Exercise:
How do the lines below between the ones holding "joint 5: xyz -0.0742" and "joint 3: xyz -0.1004", inclusive, read? Give them again exactly, with no other lines.

Records excerpted from a collection:
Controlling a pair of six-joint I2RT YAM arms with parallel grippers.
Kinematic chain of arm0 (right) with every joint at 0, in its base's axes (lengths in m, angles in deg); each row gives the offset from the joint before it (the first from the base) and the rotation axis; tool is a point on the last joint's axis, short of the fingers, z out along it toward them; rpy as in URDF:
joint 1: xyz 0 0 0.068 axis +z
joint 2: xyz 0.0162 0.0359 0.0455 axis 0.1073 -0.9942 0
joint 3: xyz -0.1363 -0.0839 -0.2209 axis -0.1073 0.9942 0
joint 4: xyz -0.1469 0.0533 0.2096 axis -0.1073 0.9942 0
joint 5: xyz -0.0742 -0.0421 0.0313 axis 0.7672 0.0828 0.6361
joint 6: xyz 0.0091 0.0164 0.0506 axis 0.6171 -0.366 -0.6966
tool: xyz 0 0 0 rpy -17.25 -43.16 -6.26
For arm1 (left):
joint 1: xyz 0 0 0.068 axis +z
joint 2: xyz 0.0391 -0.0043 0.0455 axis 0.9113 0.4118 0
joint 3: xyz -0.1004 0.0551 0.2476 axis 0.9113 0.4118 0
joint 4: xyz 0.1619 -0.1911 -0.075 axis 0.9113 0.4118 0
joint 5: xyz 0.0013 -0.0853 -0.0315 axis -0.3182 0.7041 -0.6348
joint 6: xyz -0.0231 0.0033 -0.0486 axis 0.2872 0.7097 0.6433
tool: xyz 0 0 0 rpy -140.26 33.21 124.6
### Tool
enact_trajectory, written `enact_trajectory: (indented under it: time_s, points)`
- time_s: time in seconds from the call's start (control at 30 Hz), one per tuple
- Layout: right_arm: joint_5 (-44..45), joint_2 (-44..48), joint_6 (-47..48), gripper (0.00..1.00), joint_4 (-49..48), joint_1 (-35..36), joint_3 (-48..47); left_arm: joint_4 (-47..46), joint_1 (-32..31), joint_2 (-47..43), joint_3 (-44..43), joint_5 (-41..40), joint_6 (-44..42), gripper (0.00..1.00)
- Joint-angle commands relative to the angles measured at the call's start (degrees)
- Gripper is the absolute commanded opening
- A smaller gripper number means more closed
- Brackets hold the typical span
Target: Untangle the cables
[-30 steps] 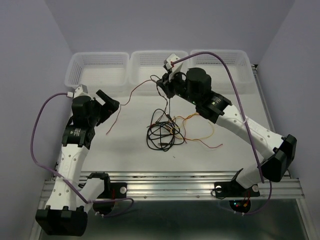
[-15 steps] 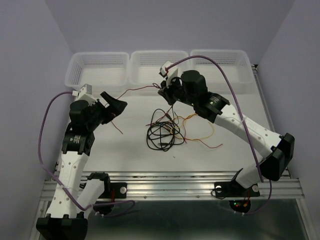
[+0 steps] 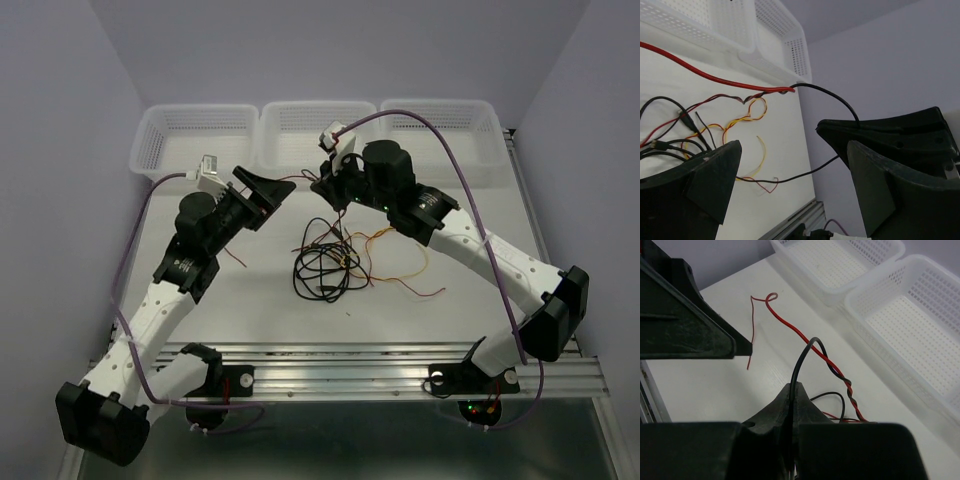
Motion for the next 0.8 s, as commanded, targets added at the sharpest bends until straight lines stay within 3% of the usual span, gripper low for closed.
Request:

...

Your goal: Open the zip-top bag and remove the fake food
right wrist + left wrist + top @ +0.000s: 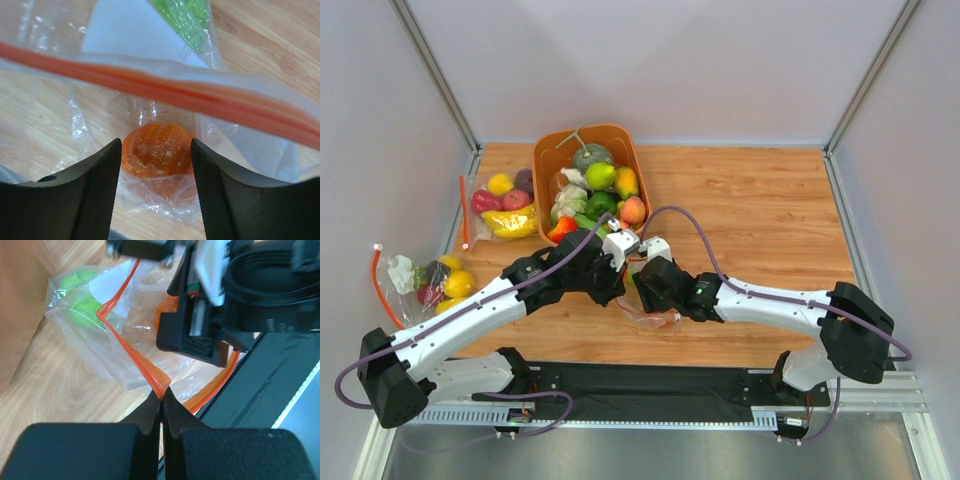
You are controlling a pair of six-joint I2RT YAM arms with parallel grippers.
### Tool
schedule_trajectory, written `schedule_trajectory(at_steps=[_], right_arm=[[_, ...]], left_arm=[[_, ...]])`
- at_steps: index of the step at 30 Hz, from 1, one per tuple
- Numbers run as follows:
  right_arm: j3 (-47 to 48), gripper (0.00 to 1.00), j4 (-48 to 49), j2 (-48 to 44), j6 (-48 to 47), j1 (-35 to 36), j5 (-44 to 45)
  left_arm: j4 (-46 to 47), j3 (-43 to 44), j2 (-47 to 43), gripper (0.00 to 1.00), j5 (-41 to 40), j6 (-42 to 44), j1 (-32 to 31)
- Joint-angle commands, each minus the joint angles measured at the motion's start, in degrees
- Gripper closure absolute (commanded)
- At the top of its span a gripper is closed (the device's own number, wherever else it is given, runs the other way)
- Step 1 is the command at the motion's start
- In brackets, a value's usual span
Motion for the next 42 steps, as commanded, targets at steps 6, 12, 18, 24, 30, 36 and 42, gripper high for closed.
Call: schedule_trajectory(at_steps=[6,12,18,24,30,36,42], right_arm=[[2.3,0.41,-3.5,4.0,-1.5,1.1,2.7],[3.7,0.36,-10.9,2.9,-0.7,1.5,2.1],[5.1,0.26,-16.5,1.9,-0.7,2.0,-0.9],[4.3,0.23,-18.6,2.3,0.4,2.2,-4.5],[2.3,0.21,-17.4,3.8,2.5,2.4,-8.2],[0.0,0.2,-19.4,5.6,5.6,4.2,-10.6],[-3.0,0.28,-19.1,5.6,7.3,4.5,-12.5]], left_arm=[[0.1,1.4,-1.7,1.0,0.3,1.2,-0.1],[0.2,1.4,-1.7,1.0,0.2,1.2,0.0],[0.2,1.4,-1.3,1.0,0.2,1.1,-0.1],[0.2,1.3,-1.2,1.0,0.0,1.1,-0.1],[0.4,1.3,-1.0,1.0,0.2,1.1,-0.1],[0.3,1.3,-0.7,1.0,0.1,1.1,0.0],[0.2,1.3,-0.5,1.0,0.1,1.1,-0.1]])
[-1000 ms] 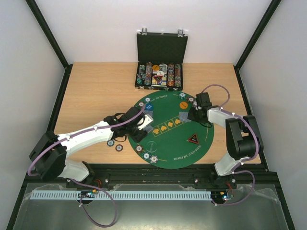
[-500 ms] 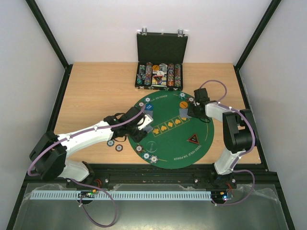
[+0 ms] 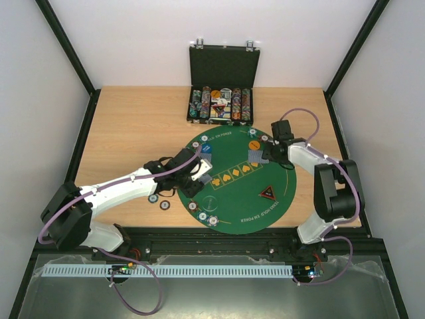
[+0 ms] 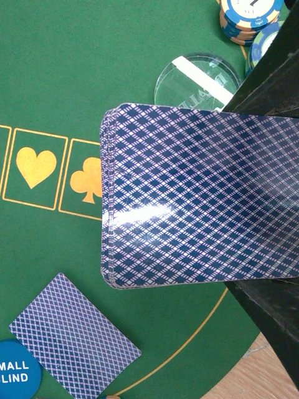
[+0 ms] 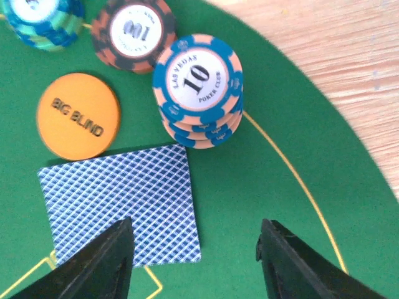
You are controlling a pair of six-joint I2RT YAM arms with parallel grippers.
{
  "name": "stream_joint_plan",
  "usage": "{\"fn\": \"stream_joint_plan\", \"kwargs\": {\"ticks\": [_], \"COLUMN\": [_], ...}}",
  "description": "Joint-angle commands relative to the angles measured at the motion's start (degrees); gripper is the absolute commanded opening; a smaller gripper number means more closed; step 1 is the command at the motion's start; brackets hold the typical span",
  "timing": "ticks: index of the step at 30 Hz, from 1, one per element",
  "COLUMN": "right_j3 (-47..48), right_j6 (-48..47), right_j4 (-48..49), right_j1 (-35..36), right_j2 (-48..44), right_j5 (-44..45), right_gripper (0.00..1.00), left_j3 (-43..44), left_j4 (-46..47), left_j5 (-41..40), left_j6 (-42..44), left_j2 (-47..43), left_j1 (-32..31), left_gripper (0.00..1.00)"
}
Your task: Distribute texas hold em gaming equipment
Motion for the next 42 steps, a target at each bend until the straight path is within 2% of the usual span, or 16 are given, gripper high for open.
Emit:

Completed task:
joint 5: xyz -0.0742 -0.0421 0.0313 axis 0.7672 0.0828 0.6361
joint 6: xyz 0.0091 0.0164 0.0506 axis 0.6171 -0.366 -0.6966
tool: xyz 0 0 0 rpy -17.25 -43.16 -6.26
For arm1 (left):
joint 1: xyz 0 0 0.068 axis +z
joint 2: xyz 0.0391 -0.0043 0.0455 axis 0.9113 0.4118 0
joint 3: xyz -0.1004 0.0551 0.2476 axis 0.9113 0.4118 0

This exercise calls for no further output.